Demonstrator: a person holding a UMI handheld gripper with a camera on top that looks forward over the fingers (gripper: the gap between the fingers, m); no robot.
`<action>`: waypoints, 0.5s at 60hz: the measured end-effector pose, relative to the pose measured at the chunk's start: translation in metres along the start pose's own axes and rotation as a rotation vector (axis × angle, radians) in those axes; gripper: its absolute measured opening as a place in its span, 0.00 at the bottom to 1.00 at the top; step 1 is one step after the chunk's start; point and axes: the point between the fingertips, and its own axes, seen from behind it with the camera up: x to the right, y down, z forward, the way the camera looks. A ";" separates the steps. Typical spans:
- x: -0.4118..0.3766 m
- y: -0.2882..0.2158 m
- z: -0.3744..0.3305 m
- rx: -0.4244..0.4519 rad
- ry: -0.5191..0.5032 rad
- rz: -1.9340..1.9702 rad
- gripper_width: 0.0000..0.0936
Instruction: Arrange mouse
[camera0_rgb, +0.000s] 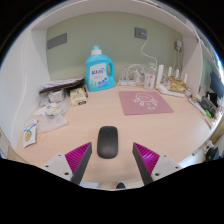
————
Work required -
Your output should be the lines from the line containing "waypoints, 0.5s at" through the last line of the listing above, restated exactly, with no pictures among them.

Solution below -
`<action>`: waypoints, 0.5s at 60hz: the measured end-effector pose, relative to the pose measured at the chunk's start: translation in metres along the start pose's own axes and rotation as a rotation vector (axis × angle, radians) in those axes; gripper: its absolute measured opening as a place in its span, 0.00 at the bottom to 1.00 at the top; step 1 is one step after the chunk's start; point and axes: the point between the fingertips, and its own axes, seen from behind it with the camera up: x to the right, y down, z forward, the way the camera looks. A ";" separates the steps. Typical spans:
- x: -0.4118..0.3766 m
- y: -0.2882..0.2158 m
- z: -0.3744..0.3305 m
- rx: -0.4244..0.4519 rad
- ry: -0.5191..0.5032 rad
- rz: -1.9340..1.9702 rad
- gripper_width: 0.0000..0.0936
Instruction: Arrange mouse
[camera0_rgb, +0.000s] 

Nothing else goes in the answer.